Things were much different for Jamshed when he was the toast of Pakistan after scoring three consecutive ODI hundreds, two which came on a short tour to India at the turn of 2012. He had emulated the great Zaheer himself, whose hat-trick of hundreds came at home in the 1982-83 series, all of them against arch-rivals India.

Jamshed achieved the feat in the space of nine months. His maiden hundred came in March 2012 in Dhaka in the Asia Cup, a 104-ball 112 which was also the backbone of a 224-run opening stand with Hafeez. The knock went in vain as India clinched the match on the back of a brilliant 183 by Virat Kohli, but Jamshed had served notice.

Then, in the series in India, the dominant home side was expected to start as favourite, but not in the eyes of Jamshed. He stroked 101 off 132 balls as Pakistan upset the hosts in Chennai. In the second ODI at Kolkata’s iconic Eden Gardens, Jamshed smashed a 124-ball 106, adding 141 for the opening wicket with Hafeez to set up a series clinching win for Pakistan.
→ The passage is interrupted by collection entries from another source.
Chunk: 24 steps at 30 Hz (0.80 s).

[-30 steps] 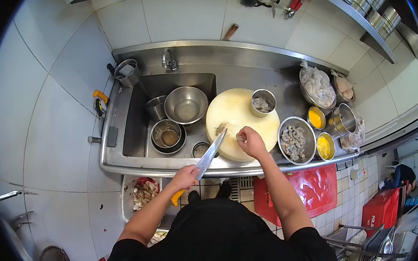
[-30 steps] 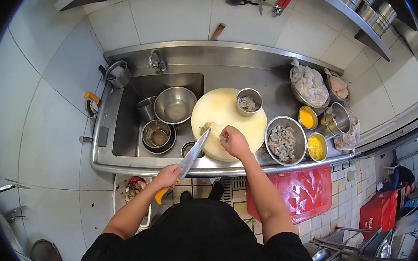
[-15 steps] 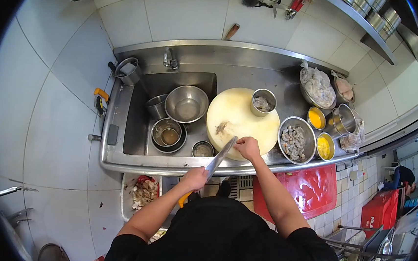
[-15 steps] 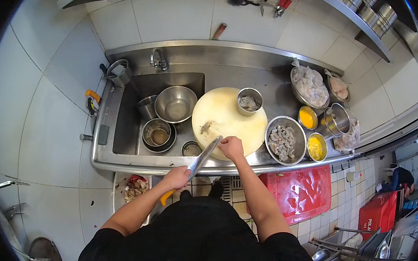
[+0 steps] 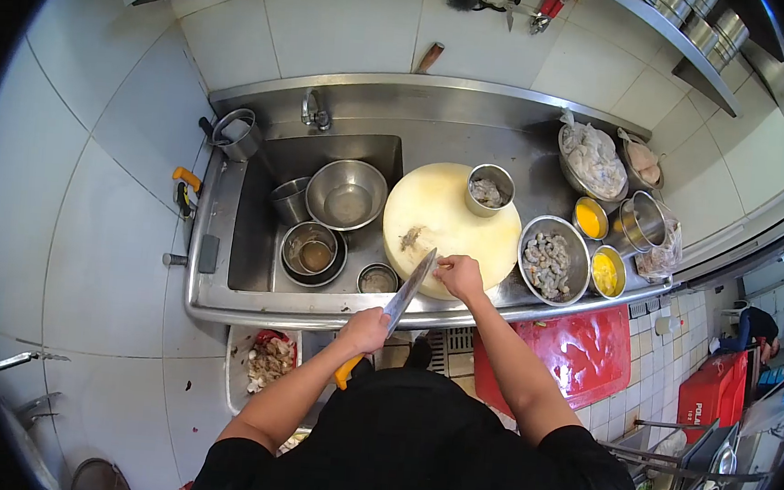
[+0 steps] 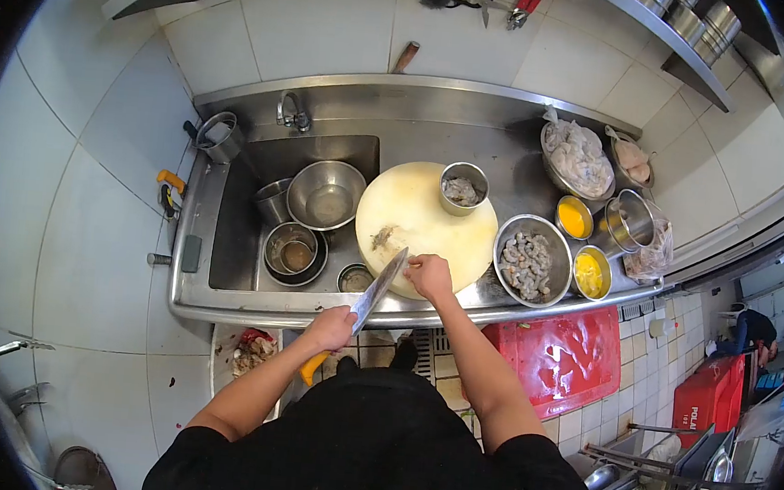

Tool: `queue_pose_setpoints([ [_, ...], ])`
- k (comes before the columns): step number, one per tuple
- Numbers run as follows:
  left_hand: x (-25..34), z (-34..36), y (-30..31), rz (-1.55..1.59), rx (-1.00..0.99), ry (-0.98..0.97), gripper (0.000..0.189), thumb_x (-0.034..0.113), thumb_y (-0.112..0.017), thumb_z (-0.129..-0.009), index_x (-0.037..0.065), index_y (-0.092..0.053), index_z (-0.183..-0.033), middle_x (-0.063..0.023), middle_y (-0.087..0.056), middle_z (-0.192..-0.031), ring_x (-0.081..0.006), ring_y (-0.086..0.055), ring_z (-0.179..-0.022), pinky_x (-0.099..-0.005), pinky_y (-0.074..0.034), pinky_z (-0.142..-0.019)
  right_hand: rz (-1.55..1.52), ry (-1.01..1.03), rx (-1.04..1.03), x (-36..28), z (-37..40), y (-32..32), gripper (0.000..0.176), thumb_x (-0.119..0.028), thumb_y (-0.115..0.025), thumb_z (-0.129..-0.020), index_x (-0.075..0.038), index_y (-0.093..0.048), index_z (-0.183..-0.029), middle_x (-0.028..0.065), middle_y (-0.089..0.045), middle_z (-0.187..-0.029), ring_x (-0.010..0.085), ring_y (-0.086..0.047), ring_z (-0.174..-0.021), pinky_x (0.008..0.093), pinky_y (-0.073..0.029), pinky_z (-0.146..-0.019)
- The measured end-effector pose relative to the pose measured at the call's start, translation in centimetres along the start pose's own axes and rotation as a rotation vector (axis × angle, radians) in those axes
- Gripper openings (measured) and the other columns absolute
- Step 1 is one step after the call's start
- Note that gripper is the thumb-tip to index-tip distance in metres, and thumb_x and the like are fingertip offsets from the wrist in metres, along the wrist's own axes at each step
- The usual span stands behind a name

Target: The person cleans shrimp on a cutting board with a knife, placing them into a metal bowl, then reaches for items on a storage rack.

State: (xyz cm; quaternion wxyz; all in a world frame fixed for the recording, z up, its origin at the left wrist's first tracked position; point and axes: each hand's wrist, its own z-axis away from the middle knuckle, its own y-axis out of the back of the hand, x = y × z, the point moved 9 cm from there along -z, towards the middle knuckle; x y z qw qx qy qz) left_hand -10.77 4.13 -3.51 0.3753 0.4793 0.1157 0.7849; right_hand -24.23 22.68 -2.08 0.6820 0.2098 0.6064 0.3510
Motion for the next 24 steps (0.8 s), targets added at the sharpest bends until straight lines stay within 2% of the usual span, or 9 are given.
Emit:
queue_pose_setpoints([
  [2, -0.4, 0.7, -0.3, 0.180, -0.071, 0.115, 0.029, 0.024, -0.038, -0.095, -0.002, -0.051, -0.093, -0.0111, -0.056, -0.059, -0.0200, -0.053, -0.041, -0.0351, -0.043, -0.036, -0.007, -0.005, -0.008, 0.2, -0.2, -0.2, 0.033, -0.023, -0.074, -0.067, -0.005, -0.070, -0.094, 0.0178, -0.067, -0.080, 0.0282, -0.066, -0.073, 0.0334, -0.052, -0.072],
  [5, -0.6, 1.2, -0.5, 0.273, -0.126, 0.174, 0.030, 0.026, -0.039, -0.096, -0.001, -0.051, -0.094, -0.0119, -0.056, -0.060, -0.0178, -0.051, -0.039, -0.0335, -0.042, -0.036, -0.011, -0.056, -0.040, -0.3, 0.1, 0.1, 0.033, -0.023, -0.074, -0.067, -0.005, -0.070, -0.094, 0.0178, -0.067, -0.080, 0.0287, -0.066, -0.074, 0.0336, -0.052, -0.073],
  [12, -1.5, -0.1, -2.4, 0.565, -0.234, 0.163, 0.030, 0.028, -0.038, -0.095, 0.001, -0.051, -0.094, -0.0110, -0.058, -0.062, -0.0157, -0.049, -0.037, -0.0318, -0.043, -0.036, 0.000, -0.066, -0.032, 1.1, -0.8, -0.3, 0.030, -0.022, -0.073, -0.067, -0.003, -0.071, -0.090, 0.0174, -0.068, -0.084, 0.0267, -0.067, -0.076, 0.0319, -0.052, -0.074],
  [17, -0.7, -1.1, -2.9, 0.573, -0.221, 0.190, 0.031, 0.029, -0.038, -0.095, 0.001, -0.050, -0.094, -0.0111, -0.058, -0.063, -0.0164, -0.050, -0.039, -0.0330, -0.044, -0.037, -0.095, -0.158, -0.059, 2.2, -1.1, -0.8, 0.030, -0.023, -0.073, -0.066, -0.003, -0.071, -0.089, 0.0150, -0.069, -0.079, 0.0241, -0.067, -0.071, 0.0309, -0.052, -0.071],
  [19, -0.3, -1.4, -2.1, 0.423, -0.126, 0.154, 0.031, 0.028, -0.037, -0.095, 0.000, -0.050, -0.091, -0.0133, -0.059, -0.064, -0.0176, -0.053, -0.041, -0.0336, -0.044, -0.038, -0.108, -0.203, -0.068, 2.6, -1.1, -1.0, 0.029, -0.023, -0.073, -0.066, -0.003, -0.072, -0.087, 0.0142, -0.069, -0.078, 0.0230, -0.067, -0.068, 0.0306, -0.053, -0.070],
  [20, 0.2, -1.7, -0.8, 0.138, -0.031, 0.083, 0.032, 0.027, -0.037, -0.094, -0.002, -0.053, -0.091, -0.0199, -0.062, -0.072, -0.0282, -0.062, -0.056, -0.0416, -0.050, -0.053, -0.117, -0.222, -0.059, 2.7, -1.1, -0.9, 0.028, -0.023, -0.073, -0.066, -0.003, -0.072, -0.086, 0.0137, -0.069, -0.076, 0.0220, -0.067, -0.066, 0.0301, -0.052, -0.069],
  [21, -0.1, -2.0, -0.9, 0.137, -0.032, 0.085, 0.032, 0.027, -0.037, -0.094, -0.002, -0.053, -0.091, -0.0199, -0.062, -0.072, -0.0282, -0.062, -0.056, -0.0416, -0.050, -0.053, -0.126, -0.241, -0.050, 2.7, -1.1, -0.8, 0.027, -0.023, -0.072, -0.065, -0.003, -0.072, -0.084, 0.0132, -0.068, -0.074, 0.0209, -0.066, -0.064, 0.0297, -0.052, -0.067],
  [23, 0.2, -2.4, 1.3, -0.114, 0.250, -0.022, 0.034, 0.027, -0.039, -0.093, -0.002, -0.056, -0.093, -0.0256, -0.063, -0.086, -0.0378, -0.063, -0.080, -0.0473, -0.048, -0.074, -0.128, -0.251, -0.057, 2.7, -0.9, -0.7, 0.027, -0.024, -0.072, -0.065, -0.003, -0.071, -0.083, 0.0137, -0.068, -0.074, 0.0219, -0.066, -0.065, 0.0304, -0.052, -0.068],
  [24, 1.0, -1.5, 2.2, -0.054, 0.172, 0.056, 0.035, 0.030, -0.039, -0.093, -0.001, -0.057, -0.096, -0.0253, -0.061, -0.092, -0.0417, -0.057, -0.093, -0.0500, -0.043, -0.083, -0.129, -0.258, -0.064, 2.6, -0.8, -0.7, 0.028, -0.025, -0.071, -0.065, -0.003, -0.071, -0.081, 0.0142, -0.068, -0.074, 0.0230, -0.066, -0.066, 0.0311, -0.052, -0.068],
])
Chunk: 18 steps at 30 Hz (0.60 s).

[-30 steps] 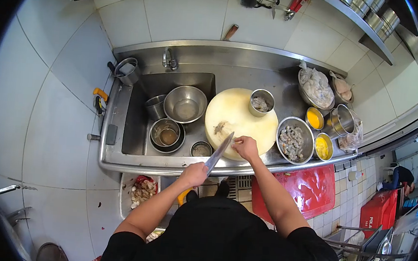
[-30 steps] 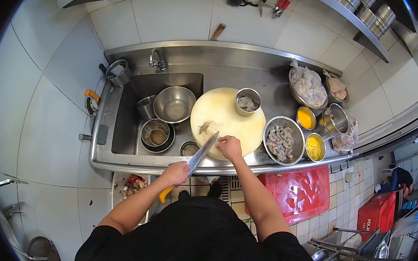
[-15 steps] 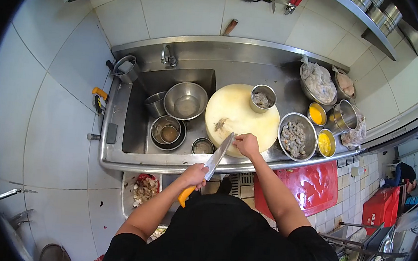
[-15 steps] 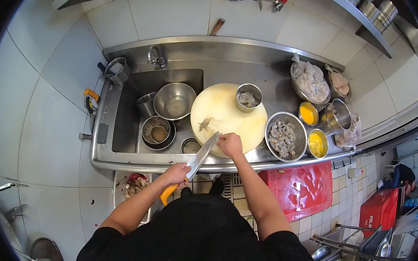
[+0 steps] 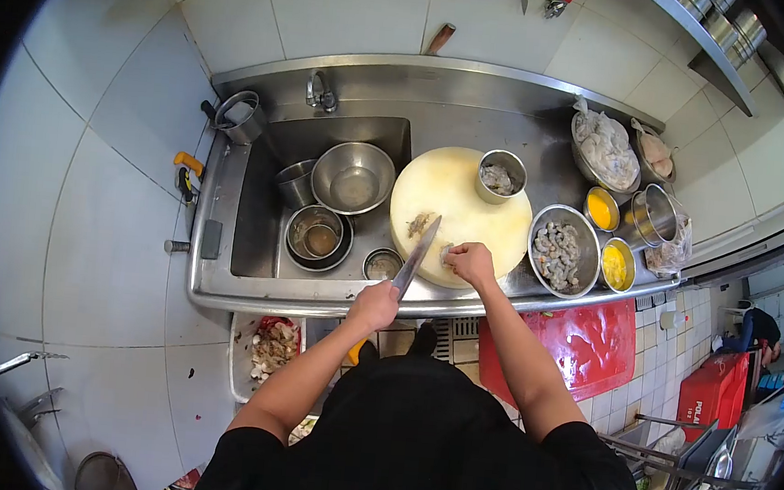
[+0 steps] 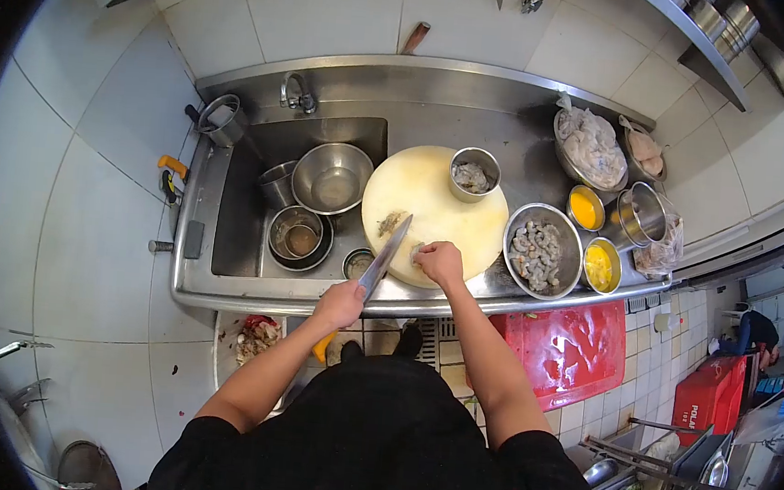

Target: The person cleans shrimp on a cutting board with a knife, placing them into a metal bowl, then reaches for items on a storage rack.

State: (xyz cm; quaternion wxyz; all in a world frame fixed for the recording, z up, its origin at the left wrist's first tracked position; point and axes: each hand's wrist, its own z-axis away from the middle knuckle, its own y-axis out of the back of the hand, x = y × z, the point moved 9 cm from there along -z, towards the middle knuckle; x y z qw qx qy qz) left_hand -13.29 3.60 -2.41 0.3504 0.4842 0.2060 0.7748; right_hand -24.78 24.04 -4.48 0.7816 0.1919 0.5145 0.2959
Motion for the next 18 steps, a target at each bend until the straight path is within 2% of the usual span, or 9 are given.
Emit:
queue_pose_setpoints([
  [7, -0.1, -0.1, -0.1, -0.187, -0.088, -0.057, 0.034, 0.028, -0.038, -0.093, -0.001, -0.056, -0.097, -0.0253, -0.062, -0.092, -0.0414, -0.059, -0.089, -0.0502, -0.044, -0.082, 0.116, 0.112, 0.074, -1.7, 0.9, 0.3, 0.032, -0.029, -0.070, -0.063, -0.002, -0.070, -0.080, 0.0181, -0.067, -0.078, 0.0297, -0.066, -0.076, 0.0347, -0.051, -0.074],
  [9, -0.4, -0.5, 1.8, -0.163, 0.025, 0.004, 0.034, 0.028, -0.038, -0.093, 0.000, -0.056, -0.099, -0.0255, -0.062, -0.093, -0.0417, -0.059, -0.089, -0.0501, -0.044, -0.083, 0.262, 0.194, 0.145, -2.7, 1.5, 0.1, 0.032, -0.029, -0.070, -0.063, -0.002, -0.068, -0.079, 0.0190, -0.066, -0.078, 0.0310, -0.065, -0.077, 0.0356, -0.051, -0.074],
  [12, 0.9, 0.7, 2.8, -0.145, 0.020, 0.002, 0.034, 0.028, -0.038, -0.093, -0.001, -0.056, -0.098, -0.0259, -0.061, -0.093, -0.0422, -0.058, -0.090, -0.0504, -0.044, -0.083, 0.255, 0.163, 0.135, -2.3, 1.2, -0.3, 0.033, -0.032, -0.072, -0.061, -0.002, -0.067, -0.075, 0.0156, -0.066, -0.073, 0.0283, -0.065, -0.072, 0.0338, -0.051, -0.070],
  [15, 0.1, 0.4, 1.6, -0.201, -0.026, -0.058, 0.033, 0.026, -0.038, -0.092, -0.001, -0.056, -0.097, -0.0268, -0.061, -0.093, -0.0426, -0.058, -0.091, -0.0502, -0.043, -0.084, 0.138, 0.102, 0.134, -1.3, 0.6, 0.2, 0.032, -0.031, -0.071, -0.063, -0.002, -0.067, -0.075, 0.0149, -0.066, -0.071, 0.0265, -0.065, -0.069, 0.0334, -0.051, -0.068],
  [18, -0.1, -0.3, 1.1, -0.276, -0.114, -0.064, 0.035, 0.027, -0.038, -0.092, 0.001, -0.057, -0.104, -0.0275, -0.061, -0.096, -0.0424, -0.058, -0.094, -0.0501, -0.044, -0.086, -0.083, 0.114, 0.150, -2.8, 0.3, 2.8, 0.029, -0.029, -0.069, -0.066, -0.001, -0.067, -0.076, 0.0128, -0.066, -0.069, 0.0246, -0.064, -0.064, 0.0329, -0.051, -0.065],
])
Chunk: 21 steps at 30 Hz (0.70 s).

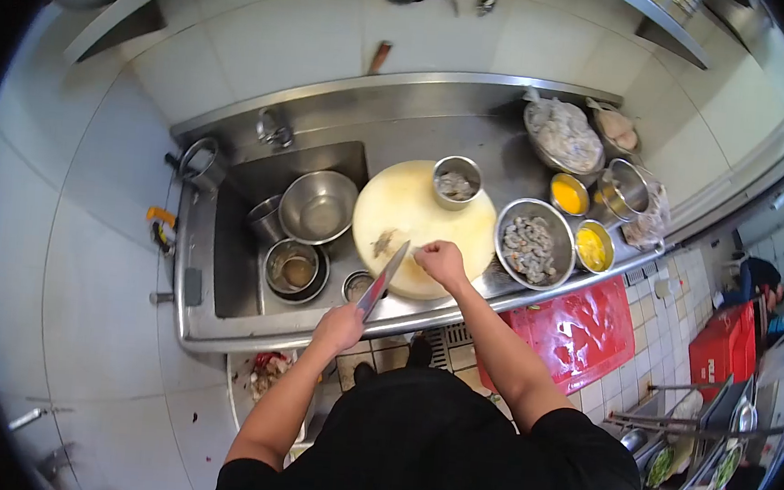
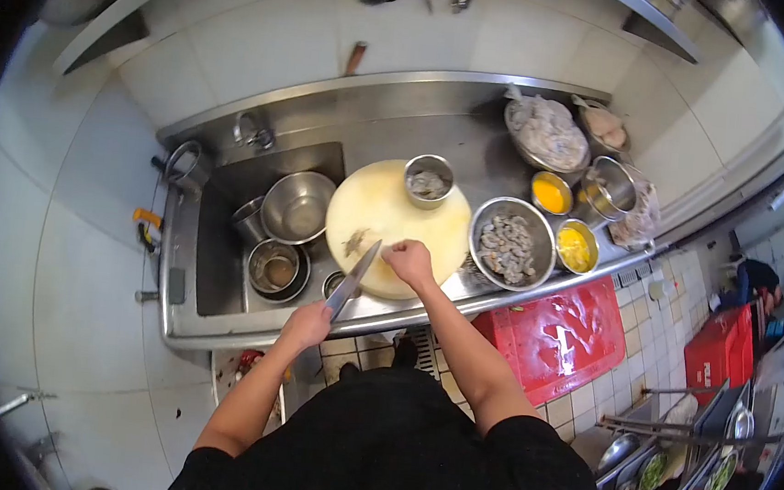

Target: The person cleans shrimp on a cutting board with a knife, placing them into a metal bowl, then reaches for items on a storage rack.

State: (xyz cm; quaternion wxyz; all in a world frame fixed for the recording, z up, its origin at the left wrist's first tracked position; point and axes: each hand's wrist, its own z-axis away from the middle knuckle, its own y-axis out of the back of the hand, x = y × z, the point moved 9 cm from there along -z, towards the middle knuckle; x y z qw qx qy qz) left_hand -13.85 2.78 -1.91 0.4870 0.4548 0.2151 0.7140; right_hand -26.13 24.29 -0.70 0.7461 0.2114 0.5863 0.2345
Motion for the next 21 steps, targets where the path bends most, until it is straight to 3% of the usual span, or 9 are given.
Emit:
queue_pose_setpoints([
  [3, 0.1, 0.3, -0.2, 0.043, 0.025, 0.009, 0.035, 0.027, -0.039, -0.092, -0.001, -0.057, -0.102, -0.0279, -0.060, -0.097, -0.0426, -0.057, -0.095, -0.0494, -0.044, -0.086, -0.224, 0.057, 0.124, -3.4, -2.5, 5.1, 0.027, -0.027, -0.067, -0.072, -0.001, -0.068, -0.078, 0.0129, -0.067, -0.071, 0.0265, -0.065, -0.066, 0.0343, -0.051, -0.065],
  [5, -0.3, 0.4, -0.2, 0.053, 0.035, 0.058, 0.035, 0.027, -0.039, -0.092, -0.001, -0.057, -0.101, -0.0280, -0.060, -0.097, -0.0429, -0.057, -0.095, -0.0493, -0.043, -0.086, -0.073, 0.238, 0.513, -6.3, -2.3, 11.9, 0.030, -0.030, -0.067, -0.075, 0.000, -0.068, -0.082, 0.0161, -0.067, -0.076, 0.0297, -0.066, -0.073, 0.0360, -0.051, -0.068],
  [7, -0.3, 0.6, -0.1, 0.065, 0.022, 0.060, 0.034, 0.027, -0.039, -0.092, -0.001, -0.057, -0.101, -0.0276, -0.061, -0.097, -0.0428, -0.057, -0.095, -0.0496, -0.043, -0.085, 0.020, 0.182, 0.527, -3.5, -4.1, 15.7, 0.028, -0.029, -0.061, -0.078, -0.003, -0.068, -0.085, 0.0190, -0.067, -0.084, 0.0340, -0.065, -0.078, 0.0389, -0.050, -0.072],
  [10, 0.7, 1.6, 0.7, 0.067, 0.033, 0.076, 0.034, 0.026, -0.039, -0.092, -0.001, -0.057, -0.101, -0.0268, -0.061, -0.096, -0.0424, -0.058, -0.093, -0.0501, -0.043, -0.085, 0.596, -0.205, 0.215, 6.7, -5.4, 16.9, 0.030, -0.022, -0.052, -0.078, -0.003, -0.068, -0.095, 0.0206, -0.066, -0.093, 0.0355, -0.062, -0.093, 0.0403, -0.049, -0.082],
  [11, 1.2, 2.1, 0.9, 0.042, 0.049, 0.090, 0.033, 0.026, -0.039, -0.092, 0.000, -0.056, -0.101, -0.0265, -0.062, -0.095, -0.0423, -0.058, -0.093, -0.0502, -0.043, -0.085, 0.698, -0.228, 0.132, 11.7, -5.7, 16.2, 0.029, -0.022, -0.053, -0.078, -0.003, -0.068, -0.094, 0.0188, -0.065, -0.101, 0.0328, -0.062, -0.097, 0.0397, -0.049, -0.084],
  [12, 1.9, 2.3, 0.8, 0.008, 0.053, 0.073, 0.030, 0.025, -0.041, -0.091, 0.000, -0.055, -0.100, -0.0267, -0.062, -0.094, -0.0420, -0.059, -0.091, -0.0506, -0.045, -0.083, 0.877, -0.321, -0.156, 16.0, -5.2, 14.8, 0.029, -0.022, -0.054, -0.079, -0.003, -0.069, -0.095, 0.0162, -0.064, -0.108, 0.0298, -0.062, -0.100, 0.0393, -0.049, -0.087],
  [14, 3.9, 2.6, 0.5, 0.006, 0.054, 0.034, 0.029, 0.024, -0.041, -0.091, 0.000, -0.055, -0.100, -0.0269, -0.062, -0.093, -0.0420, -0.059, -0.090, -0.0506, -0.045, -0.082, 0.799, -0.378, 0.165, 17.5, -1.7, 16.3, 0.028, -0.022, -0.055, -0.080, -0.005, -0.069, -0.097, 0.0154, -0.064, -0.108, 0.0290, -0.063, -0.099, 0.0380, -0.050, -0.085],
  [18, 6.5, 1.9, -1.1, -0.034, -0.012, -0.038, 0.027, 0.022, -0.044, -0.088, 0.001, -0.053, -0.101, -0.0257, -0.063, -0.093, -0.0413, -0.060, -0.090, -0.0496, -0.047, -0.081, 0.796, -0.456, 0.141, 19.6, -1.6, 16.5, 0.027, -0.020, -0.056, -0.080, -0.004, -0.067, -0.099, 0.0163, -0.065, -0.106, 0.0293, -0.063, -0.099, 0.0369, -0.051, -0.083],
  [21, 4.4, -0.2, -1.6, -0.087, -0.009, 0.009, 0.027, 0.022, -0.046, -0.088, 0.001, -0.053, -0.103, -0.0252, -0.063, -0.094, -0.0397, -0.061, -0.092, -0.0490, -0.047, -0.081, 0.933, -0.279, 0.054, 20.9, -4.1, 16.4, 0.025, -0.022, -0.056, -0.078, -0.002, -0.069, -0.086, 0.0208, -0.066, -0.095, 0.0323, -0.064, -0.092, 0.0394, -0.052, -0.079],
])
Misbah-ul Haq and MS Dhoni, the rival captains in that series, had been all praise for Jamshed.

“Jamshed has superb temperament and can play a long innings. He is an exceptional talent and is a good prospect for Pakistan,” said Misbah after the series was sealed in the second ODI.

Dhoni also admired Jamshed’s abilities. “It is important for a batsman when he gets a start to stay for long and allow the team to play around him,” said the then Indian captain. “That is what he has done. He took calculated risks and batted with good composure.”

Jamshed had also found another admirer in Aamir Sohail, the former Pakistan captain and himself a left-hand opening batsman. “Jamshed is an injury-prone guy but is an exceptional talent. I am really very pleased with him,” Sohail had said at that time. “We are very lucky to have him in the team. It is good to see him fulfilling the expectations that we all have from him.”

Pakistan finally seemed to have unearthed a star after a number of years, and that too thanks to his exploits in India.

But even, then there were murmurs of his possible involvement in the Bangladesh Premier League (BPL) spot-fixing scandal. Jamshed’s name cropped up when his mobile number and bank details were allegedly found with an alleged bookie arrested in Dhaka.

Jamshed had been famously jailed for a day after he was found cheating while appearing for his ninth class English exam. He could thereby never fulfil his desire to learn to speak English.

He has desires galore, but he has never learnt his lessons well. That sums up his fall from grace.

Jamshed’s name can now safely be added to the list of Pakistan players who have promised much, but have almost always flattered to deceive.